資金を十分に調達した多くのスタートアップは、このサイクルを理解している。彼らは効果的なPR会社を活用し、大陸全土のジャーナリストや編集者との関係を構築する。彼らはメディアに繰り返し登場し、投資家や政策立案者にとって馴染みのある名前になっていく。
「彼らのビジネスモデルが優れているかどうか、彼らがそこにある問題を解決しているかどうかは、ここでは重要ではありません」と、筆者は述べた。「彼らは注目を集める方法を習得しているのです。」
ジャーナリストは、鋭い質問でそのサイクルを断ち切ることを期待されている。その企業はいくつの雇用を創造したか。どれだけの収益を生み出しているか。その顧客はより良い状況にあるか。その製品はコストを下げたか。3年前に調達した数百万ドルはどうなったか。その主張は独立して検証可能か。
しかし、こうした質問に答えるには時間と専門知識が必要である。スタートアップが500万ドルを調達したという発表を転載する方が、前回の資金調達ラウンドの後に何が起きたかを調査するために数か月を費やすよりもはるかに簡単である。
「資金調達はもはやニュースであるべきではありません」と、筆者は述べた。「良いアイデアは投資を引き寄せるはずです。ストーリーであるべきはインパクトです。」
調達額は無意味ではない。資金調達は、投資家がどこに機会を見ているか、どのセクターが資本を集めているかを示唆できる。しかし、企業に入る資本は、ストーリーの結末ではなく、精査の始まりを示すべきである。
ジャーナリズムが発表段階で止まれば、メディアは実質的にスタートアップの資金調達インフラの一部となってしまう。
資金調達の説明責任
解決策は、ジャーナリズムが資金なしで機能できると仮定することではない。記者には報酬が必要である。出版物には持続可能な収入が必要である。イベント、スポンサーシップ、サブスクリプション、広告はすべて、価値ある報道を支えることができる。
危険が具現化するのは、監視対象の組織が、監視を行う組織の存続に不可欠になった時である。
そうした依存関係は、直接的な介入がなくても編集の優先順位を変える可能性がある。
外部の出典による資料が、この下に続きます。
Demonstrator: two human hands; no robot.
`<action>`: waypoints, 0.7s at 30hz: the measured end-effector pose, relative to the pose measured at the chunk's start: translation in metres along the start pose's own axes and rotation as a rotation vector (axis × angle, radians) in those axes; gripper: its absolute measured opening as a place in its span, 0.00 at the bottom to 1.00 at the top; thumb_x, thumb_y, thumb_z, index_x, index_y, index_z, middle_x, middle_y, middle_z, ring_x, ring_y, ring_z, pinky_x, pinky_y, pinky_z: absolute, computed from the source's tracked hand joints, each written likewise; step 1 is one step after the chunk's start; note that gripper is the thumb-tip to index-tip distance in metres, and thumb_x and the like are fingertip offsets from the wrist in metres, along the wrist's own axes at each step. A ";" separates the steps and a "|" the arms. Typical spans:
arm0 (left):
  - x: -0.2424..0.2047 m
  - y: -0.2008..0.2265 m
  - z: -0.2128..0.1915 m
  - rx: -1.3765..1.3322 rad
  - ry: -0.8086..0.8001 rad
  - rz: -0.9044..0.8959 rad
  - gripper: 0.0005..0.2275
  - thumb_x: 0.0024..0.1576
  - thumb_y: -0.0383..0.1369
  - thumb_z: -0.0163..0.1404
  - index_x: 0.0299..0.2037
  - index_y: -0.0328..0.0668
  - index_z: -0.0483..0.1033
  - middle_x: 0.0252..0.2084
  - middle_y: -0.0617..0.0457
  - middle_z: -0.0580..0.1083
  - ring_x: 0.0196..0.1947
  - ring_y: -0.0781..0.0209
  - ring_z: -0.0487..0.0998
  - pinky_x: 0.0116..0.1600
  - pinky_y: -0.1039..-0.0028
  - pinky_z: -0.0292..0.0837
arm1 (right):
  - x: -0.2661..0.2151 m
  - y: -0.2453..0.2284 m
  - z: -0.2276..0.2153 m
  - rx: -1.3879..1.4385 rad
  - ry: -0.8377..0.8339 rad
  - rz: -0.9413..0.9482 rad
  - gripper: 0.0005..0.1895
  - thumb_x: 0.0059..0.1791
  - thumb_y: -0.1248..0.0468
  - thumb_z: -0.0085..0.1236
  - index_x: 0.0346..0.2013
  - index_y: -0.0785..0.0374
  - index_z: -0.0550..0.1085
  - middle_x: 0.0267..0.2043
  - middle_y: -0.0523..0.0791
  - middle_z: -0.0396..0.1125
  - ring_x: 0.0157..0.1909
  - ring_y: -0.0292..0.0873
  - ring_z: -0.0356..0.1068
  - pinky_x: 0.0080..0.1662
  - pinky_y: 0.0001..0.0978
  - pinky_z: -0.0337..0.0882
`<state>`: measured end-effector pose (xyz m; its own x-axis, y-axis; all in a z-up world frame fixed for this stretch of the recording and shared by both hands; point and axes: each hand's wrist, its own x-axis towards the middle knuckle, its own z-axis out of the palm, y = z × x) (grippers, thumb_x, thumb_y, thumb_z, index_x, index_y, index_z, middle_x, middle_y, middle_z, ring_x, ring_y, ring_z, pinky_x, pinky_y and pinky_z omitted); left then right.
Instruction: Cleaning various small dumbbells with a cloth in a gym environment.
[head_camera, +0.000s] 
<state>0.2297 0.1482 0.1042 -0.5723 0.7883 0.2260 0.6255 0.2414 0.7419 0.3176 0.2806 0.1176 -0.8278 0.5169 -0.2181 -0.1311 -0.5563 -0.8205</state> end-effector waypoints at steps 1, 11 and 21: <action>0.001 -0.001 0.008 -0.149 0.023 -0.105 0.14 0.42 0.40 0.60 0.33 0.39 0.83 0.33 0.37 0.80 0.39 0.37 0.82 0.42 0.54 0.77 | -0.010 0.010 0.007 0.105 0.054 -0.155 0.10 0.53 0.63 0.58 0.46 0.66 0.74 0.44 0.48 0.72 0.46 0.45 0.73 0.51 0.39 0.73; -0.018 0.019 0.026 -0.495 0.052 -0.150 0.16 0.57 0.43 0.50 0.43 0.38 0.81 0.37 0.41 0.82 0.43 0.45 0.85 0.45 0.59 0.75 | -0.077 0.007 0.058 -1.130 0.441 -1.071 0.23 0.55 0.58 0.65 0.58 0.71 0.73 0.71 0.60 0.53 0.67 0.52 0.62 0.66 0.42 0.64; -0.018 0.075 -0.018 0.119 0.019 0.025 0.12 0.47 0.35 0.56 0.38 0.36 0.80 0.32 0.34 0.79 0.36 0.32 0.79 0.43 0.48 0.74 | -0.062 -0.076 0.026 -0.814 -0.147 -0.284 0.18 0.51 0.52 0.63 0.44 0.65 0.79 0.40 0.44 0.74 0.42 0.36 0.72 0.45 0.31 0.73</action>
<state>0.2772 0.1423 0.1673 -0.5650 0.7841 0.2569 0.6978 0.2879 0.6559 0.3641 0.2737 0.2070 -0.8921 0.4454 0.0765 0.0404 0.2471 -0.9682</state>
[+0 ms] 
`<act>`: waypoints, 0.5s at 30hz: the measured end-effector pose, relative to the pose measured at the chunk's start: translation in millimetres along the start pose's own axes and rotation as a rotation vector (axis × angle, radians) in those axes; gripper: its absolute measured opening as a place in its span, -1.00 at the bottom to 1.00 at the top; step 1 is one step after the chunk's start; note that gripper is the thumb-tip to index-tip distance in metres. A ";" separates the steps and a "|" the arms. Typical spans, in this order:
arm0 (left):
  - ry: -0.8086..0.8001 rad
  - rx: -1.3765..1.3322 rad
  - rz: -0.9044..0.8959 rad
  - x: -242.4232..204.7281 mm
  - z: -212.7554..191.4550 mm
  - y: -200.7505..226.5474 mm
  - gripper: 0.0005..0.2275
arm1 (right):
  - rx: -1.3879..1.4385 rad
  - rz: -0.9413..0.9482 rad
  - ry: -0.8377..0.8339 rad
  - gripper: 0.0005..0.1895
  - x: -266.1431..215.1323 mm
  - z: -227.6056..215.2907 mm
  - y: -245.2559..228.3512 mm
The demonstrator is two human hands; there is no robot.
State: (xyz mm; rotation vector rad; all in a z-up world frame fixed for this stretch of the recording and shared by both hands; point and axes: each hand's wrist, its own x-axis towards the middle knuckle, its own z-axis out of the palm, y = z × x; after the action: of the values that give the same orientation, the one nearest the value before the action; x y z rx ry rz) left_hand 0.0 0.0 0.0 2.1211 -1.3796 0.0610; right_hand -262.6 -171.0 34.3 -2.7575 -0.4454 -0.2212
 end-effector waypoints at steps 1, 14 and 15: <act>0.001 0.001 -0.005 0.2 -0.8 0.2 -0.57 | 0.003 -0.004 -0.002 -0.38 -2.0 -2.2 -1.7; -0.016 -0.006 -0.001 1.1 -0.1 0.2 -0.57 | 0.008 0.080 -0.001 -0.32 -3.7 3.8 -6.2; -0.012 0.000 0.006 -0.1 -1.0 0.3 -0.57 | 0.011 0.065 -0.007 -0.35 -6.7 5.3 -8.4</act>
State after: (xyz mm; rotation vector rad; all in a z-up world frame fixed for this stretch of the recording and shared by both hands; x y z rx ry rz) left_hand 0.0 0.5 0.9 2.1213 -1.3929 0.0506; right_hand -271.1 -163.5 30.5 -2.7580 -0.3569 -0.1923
出版物は広告主が好むコンテンツをより多く生み出す。記者は企業のイベントにより多くの時間を費やし、労働者、顧客、内部告発者により少ない時間しか割かなくなる。成功は報道の公共的な意義ではなく、アウトプット、トラフィック、商業的パートナーシップで測定される。
一方、企業の意思決定によって影響を受けるコミュニティは、通常、専門的な広報チームを持たない。銀行の対応に異議を唱える顧客、企業から解雇された労働者、支配的なプラットフォームによって圧力を受ける小企業は、随時記者会見を開くことはできない。
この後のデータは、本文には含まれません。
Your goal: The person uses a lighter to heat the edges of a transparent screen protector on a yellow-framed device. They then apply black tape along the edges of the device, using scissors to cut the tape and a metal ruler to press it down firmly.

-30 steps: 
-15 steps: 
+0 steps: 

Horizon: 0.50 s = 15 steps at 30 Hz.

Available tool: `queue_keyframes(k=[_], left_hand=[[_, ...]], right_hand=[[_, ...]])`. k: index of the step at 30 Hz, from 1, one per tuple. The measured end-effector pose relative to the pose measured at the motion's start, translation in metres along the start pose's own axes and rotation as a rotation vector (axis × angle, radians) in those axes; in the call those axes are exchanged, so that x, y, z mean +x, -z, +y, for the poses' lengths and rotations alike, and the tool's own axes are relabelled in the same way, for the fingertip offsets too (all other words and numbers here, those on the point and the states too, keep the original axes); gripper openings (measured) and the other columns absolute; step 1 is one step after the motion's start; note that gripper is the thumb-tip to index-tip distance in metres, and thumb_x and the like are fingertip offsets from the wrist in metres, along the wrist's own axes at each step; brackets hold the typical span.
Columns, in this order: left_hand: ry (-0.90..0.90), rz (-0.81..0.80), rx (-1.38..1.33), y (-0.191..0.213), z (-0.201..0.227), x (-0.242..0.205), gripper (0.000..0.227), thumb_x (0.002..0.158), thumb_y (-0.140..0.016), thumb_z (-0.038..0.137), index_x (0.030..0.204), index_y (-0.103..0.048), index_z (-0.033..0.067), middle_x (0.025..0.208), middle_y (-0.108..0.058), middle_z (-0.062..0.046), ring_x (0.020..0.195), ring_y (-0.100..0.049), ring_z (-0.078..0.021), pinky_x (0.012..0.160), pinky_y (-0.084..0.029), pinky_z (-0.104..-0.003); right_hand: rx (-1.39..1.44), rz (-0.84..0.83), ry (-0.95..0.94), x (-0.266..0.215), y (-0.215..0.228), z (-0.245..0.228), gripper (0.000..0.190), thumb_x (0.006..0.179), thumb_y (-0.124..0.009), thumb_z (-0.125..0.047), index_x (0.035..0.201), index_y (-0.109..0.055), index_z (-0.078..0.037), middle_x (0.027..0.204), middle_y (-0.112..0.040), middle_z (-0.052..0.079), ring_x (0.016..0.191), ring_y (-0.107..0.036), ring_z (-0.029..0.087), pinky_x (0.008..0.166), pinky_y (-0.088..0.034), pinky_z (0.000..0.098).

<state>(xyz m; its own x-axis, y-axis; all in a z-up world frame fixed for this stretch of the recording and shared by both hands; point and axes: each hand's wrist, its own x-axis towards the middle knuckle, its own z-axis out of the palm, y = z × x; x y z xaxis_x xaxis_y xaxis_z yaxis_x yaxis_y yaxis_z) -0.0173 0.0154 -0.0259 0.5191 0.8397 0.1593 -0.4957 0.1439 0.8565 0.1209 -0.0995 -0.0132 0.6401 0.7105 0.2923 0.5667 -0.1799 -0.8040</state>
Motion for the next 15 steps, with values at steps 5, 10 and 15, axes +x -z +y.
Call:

ジャーナリズムはその不均衡を是正するために存在する。制度的権力を持たない人々に、それを行使する人々に対峙する手段を提供する。しかし、その使命を果たすには、結果を受け止めるだけの強靭なメディア機関が必要である。
Heijnenとの対話の中で、筆者はニュースルームが深刻な変容を遂げており、従来のビジネスモデルがかつてほどの収益性を失っていることを認めた。そうした制約は、どのストーリーを追求できるかに影響を与える。それでも、財務上の困難がジャーナリズムの存在理由を消し去ることはない。
「長期的に考える必要があります」と、筆者は述べた。「物語を伝え、人々に説明責任を負わせ続けるにはどうすればよいでしょうか。」
単純な答えはない。アフリカのメディアには、ジャーナリズムに対価を払う意志のある読者がより多く必要であり、より多様化された収入モデルと、記者のためのより強固な法的・制度的保護が必要である。ニュースルームはまた、商業的パートナーシップと編集の決定との間により明確な境界線を設けなければならない。
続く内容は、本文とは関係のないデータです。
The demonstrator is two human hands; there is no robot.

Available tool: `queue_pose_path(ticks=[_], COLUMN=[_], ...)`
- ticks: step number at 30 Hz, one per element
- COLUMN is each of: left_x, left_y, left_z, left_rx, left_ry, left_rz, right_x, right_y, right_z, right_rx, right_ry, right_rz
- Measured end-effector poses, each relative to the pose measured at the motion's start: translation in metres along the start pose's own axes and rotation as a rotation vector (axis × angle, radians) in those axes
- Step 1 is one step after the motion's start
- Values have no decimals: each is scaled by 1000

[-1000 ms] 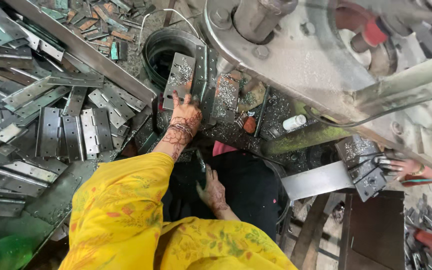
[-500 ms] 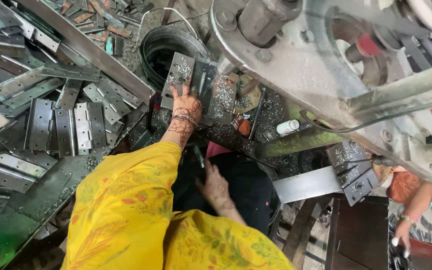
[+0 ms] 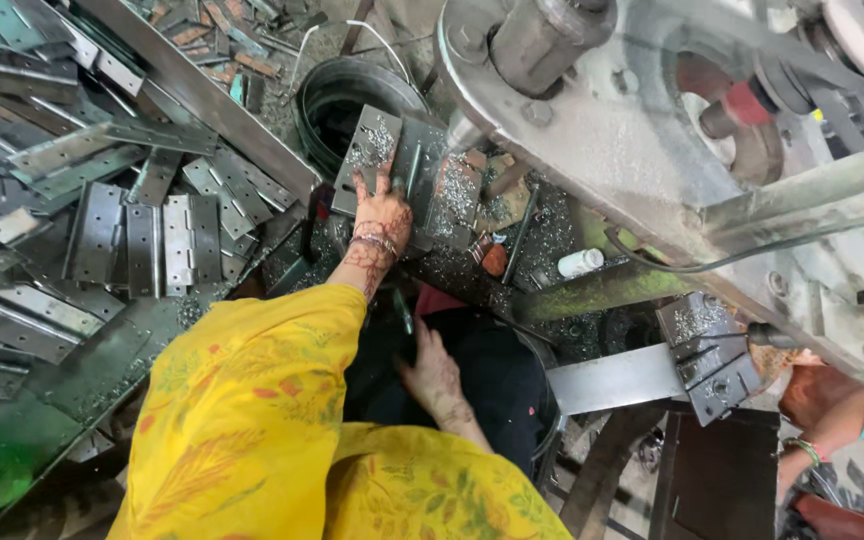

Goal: The person repeatedly picks up metal hinge pieces from a pile, places them into a press machine, and operates the lever to process them. The person then removes the processed pieces and places them into a bucket.

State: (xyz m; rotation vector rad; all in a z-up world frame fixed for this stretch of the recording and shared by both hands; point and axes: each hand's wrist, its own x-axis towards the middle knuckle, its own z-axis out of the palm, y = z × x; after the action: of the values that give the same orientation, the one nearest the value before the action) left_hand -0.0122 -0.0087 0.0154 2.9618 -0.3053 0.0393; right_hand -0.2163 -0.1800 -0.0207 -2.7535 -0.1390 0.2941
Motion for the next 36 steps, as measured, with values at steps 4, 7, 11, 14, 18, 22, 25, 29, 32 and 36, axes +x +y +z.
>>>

ジャーナリストは、自らが企業の物語の配信チャネルになることに抵抗しなければならない。資金調達の主張を精査し、インパクトの数値に疑問を呈し、見出しが消えた後で企業を再訪しなければならない。
アフリカのジャーナリズムの存続は、単に記者の仕事を守ることや馴染みのあるメディアブランドを維持することではない。それは、野放しの政治的・企業的な権力に立ち向かうことができる数少ない機関の一つを維持することに関わっている。